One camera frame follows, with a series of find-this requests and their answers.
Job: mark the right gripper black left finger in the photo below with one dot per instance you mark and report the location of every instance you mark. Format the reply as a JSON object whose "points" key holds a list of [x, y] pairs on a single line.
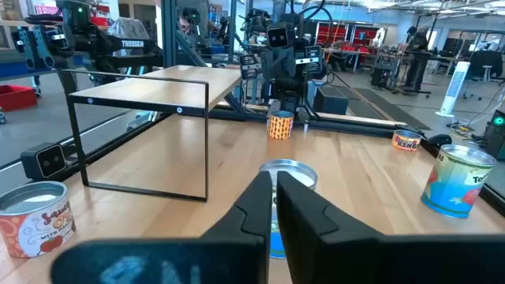
{"points": [[221, 260]]}

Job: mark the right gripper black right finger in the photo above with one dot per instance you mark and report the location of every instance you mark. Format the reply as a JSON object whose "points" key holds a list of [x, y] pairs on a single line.
{"points": [[355, 260]]}

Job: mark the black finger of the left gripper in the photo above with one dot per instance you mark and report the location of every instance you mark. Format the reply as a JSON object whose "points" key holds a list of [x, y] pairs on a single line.
{"points": [[250, 66], [311, 60]]}

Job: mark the colourful patterned box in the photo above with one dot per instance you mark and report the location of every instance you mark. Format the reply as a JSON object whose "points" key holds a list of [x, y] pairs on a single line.
{"points": [[281, 126]]}

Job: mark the blue label tin can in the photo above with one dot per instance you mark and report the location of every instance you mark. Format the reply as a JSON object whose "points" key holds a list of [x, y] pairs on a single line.
{"points": [[300, 173]]}

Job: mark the small yellow box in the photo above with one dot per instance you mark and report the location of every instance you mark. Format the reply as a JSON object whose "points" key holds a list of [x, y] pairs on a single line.
{"points": [[406, 141]]}

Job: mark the pink patterned container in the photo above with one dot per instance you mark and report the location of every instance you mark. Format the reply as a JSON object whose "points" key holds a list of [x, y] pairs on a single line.
{"points": [[35, 225]]}

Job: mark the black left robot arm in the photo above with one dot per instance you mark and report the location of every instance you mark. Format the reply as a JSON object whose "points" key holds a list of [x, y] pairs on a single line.
{"points": [[290, 108]]}

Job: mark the red storage cabinets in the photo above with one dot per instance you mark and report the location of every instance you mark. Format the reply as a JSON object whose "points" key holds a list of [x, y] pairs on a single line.
{"points": [[335, 33]]}

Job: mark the dark metal pillar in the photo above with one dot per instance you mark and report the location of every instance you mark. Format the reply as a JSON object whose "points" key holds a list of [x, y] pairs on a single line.
{"points": [[169, 31]]}

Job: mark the black floor mat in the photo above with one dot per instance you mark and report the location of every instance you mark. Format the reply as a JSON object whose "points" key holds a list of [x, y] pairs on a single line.
{"points": [[390, 110]]}

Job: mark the clear plastic wrapped bundle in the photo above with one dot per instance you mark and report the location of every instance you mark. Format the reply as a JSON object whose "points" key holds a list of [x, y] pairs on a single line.
{"points": [[128, 29]]}

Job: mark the white tower fan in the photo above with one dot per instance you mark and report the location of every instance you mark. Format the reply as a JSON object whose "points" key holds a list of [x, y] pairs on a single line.
{"points": [[453, 88]]}

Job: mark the black computer with green light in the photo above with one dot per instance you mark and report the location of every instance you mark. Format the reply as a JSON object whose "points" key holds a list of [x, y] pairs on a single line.
{"points": [[496, 134]]}

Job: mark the red plastic bin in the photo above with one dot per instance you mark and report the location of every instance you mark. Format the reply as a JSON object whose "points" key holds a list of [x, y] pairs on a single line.
{"points": [[16, 98]]}

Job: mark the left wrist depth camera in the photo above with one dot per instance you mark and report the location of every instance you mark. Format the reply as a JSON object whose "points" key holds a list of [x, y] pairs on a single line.
{"points": [[278, 37]]}

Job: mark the small silver post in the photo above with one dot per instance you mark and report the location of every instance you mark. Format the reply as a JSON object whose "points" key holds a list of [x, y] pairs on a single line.
{"points": [[306, 126]]}

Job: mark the black depth camera box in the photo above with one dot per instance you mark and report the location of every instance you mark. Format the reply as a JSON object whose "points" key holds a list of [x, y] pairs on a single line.
{"points": [[49, 161]]}

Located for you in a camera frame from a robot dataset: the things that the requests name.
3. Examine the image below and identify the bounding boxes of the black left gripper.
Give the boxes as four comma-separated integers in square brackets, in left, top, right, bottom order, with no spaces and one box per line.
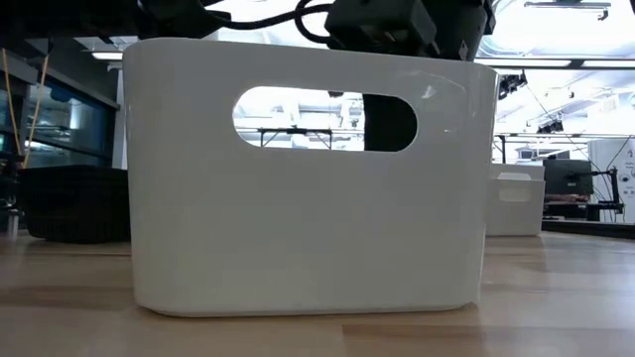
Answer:
[138,0,232,40]

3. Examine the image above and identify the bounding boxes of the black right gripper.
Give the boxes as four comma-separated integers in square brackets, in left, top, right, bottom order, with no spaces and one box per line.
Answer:
[362,0,497,153]

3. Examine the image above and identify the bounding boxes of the green slotted plastic basket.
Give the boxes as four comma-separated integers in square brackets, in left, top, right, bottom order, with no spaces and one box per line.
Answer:
[19,166,131,244]

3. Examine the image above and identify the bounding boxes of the black background table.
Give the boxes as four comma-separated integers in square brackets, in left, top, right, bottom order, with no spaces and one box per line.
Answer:
[257,126,333,151]

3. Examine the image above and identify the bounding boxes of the glass fronted dark cabinet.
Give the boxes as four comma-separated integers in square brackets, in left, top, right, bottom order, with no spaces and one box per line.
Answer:
[0,47,120,170]

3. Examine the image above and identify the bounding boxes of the dark computer monitor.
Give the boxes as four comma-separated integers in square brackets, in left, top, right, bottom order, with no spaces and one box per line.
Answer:
[543,158,594,197]

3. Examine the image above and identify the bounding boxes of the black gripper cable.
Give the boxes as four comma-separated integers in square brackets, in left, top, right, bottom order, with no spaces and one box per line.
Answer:
[197,0,348,46]

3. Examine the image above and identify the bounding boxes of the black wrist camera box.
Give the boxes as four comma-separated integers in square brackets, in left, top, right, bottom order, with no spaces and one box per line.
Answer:
[324,0,441,59]

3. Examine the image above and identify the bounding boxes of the hanging yellow cord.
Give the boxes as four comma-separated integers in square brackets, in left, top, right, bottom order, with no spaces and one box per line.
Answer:
[1,49,24,156]
[23,55,49,166]

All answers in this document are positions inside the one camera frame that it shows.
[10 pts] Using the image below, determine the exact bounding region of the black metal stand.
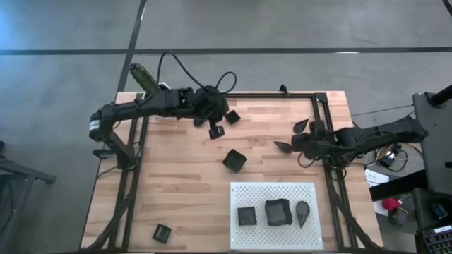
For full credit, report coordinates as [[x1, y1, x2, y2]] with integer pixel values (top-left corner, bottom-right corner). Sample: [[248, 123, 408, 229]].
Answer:
[[0, 140, 57, 254]]

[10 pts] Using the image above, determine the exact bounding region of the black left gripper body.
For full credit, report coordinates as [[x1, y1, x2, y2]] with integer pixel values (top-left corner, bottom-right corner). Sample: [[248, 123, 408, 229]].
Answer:
[[192, 84, 230, 123]]

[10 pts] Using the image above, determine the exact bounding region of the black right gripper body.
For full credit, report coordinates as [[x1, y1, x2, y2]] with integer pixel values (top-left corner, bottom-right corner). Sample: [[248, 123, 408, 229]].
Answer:
[[298, 130, 335, 162]]

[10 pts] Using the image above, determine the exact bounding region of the red cloth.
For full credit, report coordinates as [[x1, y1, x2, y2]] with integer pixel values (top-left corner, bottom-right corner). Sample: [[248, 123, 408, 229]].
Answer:
[[381, 197, 402, 212]]

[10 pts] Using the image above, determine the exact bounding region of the white perforated metal tray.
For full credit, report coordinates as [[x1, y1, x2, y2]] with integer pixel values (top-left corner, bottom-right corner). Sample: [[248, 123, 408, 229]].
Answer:
[[229, 181, 324, 251]]

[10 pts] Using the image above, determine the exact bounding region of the black compartment organizer box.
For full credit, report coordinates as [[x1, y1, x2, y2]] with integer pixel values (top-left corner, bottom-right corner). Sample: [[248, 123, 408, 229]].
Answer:
[[416, 225, 452, 254]]

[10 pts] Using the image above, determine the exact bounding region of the black case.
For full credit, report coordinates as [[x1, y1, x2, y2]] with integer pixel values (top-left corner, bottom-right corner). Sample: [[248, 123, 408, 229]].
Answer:
[[412, 188, 452, 230]]

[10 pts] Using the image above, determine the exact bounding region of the black pole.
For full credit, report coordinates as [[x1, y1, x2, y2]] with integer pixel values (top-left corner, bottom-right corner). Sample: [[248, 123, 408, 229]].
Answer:
[[427, 84, 452, 107]]

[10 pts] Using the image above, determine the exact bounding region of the black camera cable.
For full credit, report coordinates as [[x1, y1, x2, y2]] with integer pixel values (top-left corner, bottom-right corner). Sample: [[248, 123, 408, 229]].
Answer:
[[214, 71, 238, 95]]

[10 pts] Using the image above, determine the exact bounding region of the grey equipment stand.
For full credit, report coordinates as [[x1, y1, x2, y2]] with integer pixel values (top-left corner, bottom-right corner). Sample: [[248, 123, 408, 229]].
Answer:
[[412, 90, 452, 197]]

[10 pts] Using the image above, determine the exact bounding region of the green cactus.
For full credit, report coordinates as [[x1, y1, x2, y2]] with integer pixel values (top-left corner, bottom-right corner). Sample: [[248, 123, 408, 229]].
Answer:
[[129, 62, 158, 93]]

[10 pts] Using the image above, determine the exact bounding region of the black block near rail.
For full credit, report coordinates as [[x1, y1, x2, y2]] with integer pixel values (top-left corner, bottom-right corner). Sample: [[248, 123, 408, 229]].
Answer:
[[225, 109, 242, 126]]

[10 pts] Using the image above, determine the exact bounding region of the white paper sheet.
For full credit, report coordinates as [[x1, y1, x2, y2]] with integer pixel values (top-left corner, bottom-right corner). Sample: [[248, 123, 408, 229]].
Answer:
[[365, 168, 390, 188], [373, 200, 389, 217]]

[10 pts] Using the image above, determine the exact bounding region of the long black arm cable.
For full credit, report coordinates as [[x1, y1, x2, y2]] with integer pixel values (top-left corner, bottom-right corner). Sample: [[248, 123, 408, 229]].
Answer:
[[139, 50, 208, 107]]

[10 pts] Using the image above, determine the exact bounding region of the yellow cable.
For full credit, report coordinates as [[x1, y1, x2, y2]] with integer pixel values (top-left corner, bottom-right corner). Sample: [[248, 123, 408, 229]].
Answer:
[[402, 140, 424, 158]]

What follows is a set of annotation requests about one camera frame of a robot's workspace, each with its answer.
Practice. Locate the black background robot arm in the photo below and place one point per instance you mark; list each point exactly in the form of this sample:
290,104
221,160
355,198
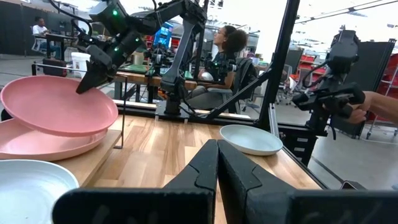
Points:
160,59

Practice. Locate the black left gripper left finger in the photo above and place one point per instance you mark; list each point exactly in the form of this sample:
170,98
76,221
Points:
140,205

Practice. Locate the white bucket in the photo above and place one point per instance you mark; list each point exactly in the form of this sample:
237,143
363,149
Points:
80,63

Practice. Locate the person's forearm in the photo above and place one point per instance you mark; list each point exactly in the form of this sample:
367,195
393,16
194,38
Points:
385,105

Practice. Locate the grey plate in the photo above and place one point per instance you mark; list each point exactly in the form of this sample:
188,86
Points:
28,193
251,140

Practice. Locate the red storage shelving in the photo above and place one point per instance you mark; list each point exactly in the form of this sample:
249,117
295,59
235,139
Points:
392,74

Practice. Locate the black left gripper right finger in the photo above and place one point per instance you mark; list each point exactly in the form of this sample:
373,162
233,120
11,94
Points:
280,205

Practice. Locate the deep pink plate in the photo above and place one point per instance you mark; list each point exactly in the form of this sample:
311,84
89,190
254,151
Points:
53,105

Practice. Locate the wooden background table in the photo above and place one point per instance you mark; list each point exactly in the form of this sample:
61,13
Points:
140,77

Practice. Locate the pale pink plate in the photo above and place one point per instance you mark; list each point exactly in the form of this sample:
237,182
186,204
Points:
46,147

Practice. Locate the black office chair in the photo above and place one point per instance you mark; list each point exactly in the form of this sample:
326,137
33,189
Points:
245,77

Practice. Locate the black aluminium rig frame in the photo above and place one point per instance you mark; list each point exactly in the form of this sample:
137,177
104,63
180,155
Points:
280,62

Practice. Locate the person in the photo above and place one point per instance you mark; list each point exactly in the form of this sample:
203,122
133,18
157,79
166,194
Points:
38,29
230,40

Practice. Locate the black background desk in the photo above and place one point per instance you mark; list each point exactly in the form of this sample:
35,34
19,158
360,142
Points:
59,38

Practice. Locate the black box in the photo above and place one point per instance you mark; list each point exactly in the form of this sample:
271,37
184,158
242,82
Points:
54,68

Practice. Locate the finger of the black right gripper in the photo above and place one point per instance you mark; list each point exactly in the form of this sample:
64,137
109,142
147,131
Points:
105,77
88,79

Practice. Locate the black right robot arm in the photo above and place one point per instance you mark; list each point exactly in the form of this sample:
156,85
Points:
183,46

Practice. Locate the black room divider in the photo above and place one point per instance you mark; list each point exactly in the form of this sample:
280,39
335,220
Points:
376,68

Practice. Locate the person's hand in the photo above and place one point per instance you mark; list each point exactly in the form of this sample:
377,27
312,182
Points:
360,112

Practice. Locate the blue screen monitor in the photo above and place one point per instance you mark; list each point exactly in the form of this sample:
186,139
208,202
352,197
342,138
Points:
163,34

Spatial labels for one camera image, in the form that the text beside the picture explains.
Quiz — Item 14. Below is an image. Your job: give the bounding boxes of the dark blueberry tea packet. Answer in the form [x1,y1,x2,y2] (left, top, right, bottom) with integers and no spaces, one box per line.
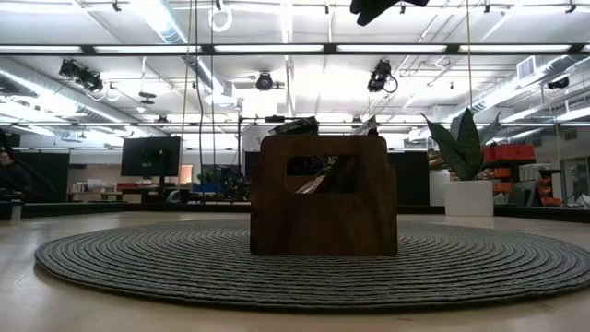
[268,115,321,136]

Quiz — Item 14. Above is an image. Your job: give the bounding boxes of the brown tea packet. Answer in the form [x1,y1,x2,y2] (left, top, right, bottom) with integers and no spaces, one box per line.
[294,156,342,195]

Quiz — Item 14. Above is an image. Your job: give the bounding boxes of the wooden tea organizer box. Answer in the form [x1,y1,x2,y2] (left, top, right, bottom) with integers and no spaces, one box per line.
[249,134,399,257]

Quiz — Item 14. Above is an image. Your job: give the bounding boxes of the red storage bins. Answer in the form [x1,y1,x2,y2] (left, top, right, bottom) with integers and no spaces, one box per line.
[481,144,537,163]

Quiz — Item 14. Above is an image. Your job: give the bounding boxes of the white cylinder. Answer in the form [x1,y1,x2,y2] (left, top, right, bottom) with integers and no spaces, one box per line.
[428,171,452,208]

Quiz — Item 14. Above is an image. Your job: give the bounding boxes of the snake plant in white pot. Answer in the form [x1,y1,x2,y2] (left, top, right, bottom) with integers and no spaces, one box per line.
[421,108,503,218]

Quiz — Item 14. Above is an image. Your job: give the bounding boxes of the black background robot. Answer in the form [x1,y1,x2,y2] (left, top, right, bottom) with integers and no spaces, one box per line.
[196,163,253,200]

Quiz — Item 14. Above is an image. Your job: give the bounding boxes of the shelf with orange bins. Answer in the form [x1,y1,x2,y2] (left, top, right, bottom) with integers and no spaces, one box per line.
[491,160,564,208]

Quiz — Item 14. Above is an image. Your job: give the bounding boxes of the black monitor on stand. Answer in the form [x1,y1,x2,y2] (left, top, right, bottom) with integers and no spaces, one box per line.
[120,135,183,199]

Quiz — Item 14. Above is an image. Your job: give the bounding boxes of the round grey woven mat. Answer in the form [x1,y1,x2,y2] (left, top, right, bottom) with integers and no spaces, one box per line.
[34,219,590,316]

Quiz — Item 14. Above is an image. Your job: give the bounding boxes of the person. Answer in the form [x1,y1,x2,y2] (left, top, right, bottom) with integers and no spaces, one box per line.
[0,128,33,204]

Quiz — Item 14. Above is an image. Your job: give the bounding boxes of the black overhead frame bar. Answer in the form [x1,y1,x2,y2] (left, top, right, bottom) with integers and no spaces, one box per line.
[0,42,590,57]

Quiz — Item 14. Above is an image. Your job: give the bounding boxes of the thin yellowish hanging rope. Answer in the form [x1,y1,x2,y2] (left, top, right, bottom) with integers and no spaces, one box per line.
[177,0,194,190]

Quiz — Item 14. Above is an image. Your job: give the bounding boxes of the black aluminium table frame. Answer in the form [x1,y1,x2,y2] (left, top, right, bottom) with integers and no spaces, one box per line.
[0,198,590,226]

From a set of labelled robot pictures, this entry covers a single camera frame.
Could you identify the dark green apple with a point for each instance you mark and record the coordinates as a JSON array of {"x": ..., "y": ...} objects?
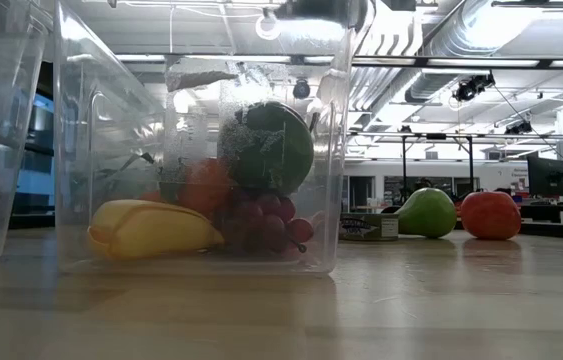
****************************************
◆ Work task: In the entries above, find every line holding the word "Examine" and copy it out.

◆ Answer:
3. Examine the image below and identify the bounding boxes of the black left gripper.
3. Examine the image above and identify the bounding boxes of the black right gripper.
3. Examine the image above and identify the bounding boxes of the green slotted plastic basket.
3. Examine the image above and identify the bounding boxes of the black background table.
3. Examine the image above and identify the bounding boxes of the glass fronted dark cabinet.
3. Examine the image above and identify the bounding boxes of the dark computer monitor.
3. Examine the image above and identify the bounding boxes of the black gripper cable.
3. Examine the image above and identify the bounding boxes of the black wrist camera box.
3. Examine the image above and identify the bounding boxes of the hanging yellow cord.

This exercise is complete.